■ Brief ■
The span to copy runs from the line containing "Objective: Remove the" to the last line below. Copy it exactly, with nothing else.
*** Dataset extract ***
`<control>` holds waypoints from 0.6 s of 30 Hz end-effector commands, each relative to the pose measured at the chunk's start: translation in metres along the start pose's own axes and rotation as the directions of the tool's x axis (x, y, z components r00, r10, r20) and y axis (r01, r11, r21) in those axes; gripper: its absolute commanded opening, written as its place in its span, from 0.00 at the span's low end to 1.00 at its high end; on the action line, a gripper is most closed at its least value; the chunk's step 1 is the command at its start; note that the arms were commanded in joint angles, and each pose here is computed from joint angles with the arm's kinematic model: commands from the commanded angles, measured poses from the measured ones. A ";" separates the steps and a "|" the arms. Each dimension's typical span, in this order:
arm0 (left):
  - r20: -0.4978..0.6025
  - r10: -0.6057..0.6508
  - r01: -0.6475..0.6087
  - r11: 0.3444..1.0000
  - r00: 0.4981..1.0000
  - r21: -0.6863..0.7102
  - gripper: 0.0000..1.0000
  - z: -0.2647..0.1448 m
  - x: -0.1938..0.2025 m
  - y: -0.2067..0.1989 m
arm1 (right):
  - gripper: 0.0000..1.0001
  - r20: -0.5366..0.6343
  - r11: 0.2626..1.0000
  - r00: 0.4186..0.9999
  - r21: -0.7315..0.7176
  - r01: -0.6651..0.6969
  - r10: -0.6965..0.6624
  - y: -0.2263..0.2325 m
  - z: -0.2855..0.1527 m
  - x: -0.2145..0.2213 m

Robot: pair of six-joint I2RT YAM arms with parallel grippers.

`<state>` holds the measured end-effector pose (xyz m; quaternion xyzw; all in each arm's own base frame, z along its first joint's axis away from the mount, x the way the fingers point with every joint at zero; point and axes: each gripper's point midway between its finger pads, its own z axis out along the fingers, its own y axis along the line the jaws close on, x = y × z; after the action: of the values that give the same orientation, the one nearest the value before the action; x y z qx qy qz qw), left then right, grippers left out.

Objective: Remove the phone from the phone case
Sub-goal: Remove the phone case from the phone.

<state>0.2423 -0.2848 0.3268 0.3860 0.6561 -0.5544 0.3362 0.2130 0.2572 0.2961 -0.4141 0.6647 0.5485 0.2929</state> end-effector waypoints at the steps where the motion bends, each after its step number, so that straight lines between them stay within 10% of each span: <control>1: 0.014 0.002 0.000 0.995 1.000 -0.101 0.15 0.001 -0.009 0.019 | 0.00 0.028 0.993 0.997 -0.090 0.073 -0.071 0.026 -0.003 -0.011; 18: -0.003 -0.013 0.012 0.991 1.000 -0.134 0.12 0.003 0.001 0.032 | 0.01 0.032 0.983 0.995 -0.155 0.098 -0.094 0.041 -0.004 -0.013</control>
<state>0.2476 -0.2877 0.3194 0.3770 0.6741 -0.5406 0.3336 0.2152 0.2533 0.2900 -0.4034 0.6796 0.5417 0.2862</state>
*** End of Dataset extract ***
■ Finished task ■
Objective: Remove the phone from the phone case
Sub-goal: Remove the phone case from the phone.

<state>0.2423 -0.2848 0.3268 0.3860 0.6561 -0.5544 0.3362 0.2130 0.2572 0.2961 -0.4141 0.6647 0.5485 0.2929</state> end-effector waypoints at the steps where the motion bends, each after its step number, so that straight lines between them stay within 10% of each span: <control>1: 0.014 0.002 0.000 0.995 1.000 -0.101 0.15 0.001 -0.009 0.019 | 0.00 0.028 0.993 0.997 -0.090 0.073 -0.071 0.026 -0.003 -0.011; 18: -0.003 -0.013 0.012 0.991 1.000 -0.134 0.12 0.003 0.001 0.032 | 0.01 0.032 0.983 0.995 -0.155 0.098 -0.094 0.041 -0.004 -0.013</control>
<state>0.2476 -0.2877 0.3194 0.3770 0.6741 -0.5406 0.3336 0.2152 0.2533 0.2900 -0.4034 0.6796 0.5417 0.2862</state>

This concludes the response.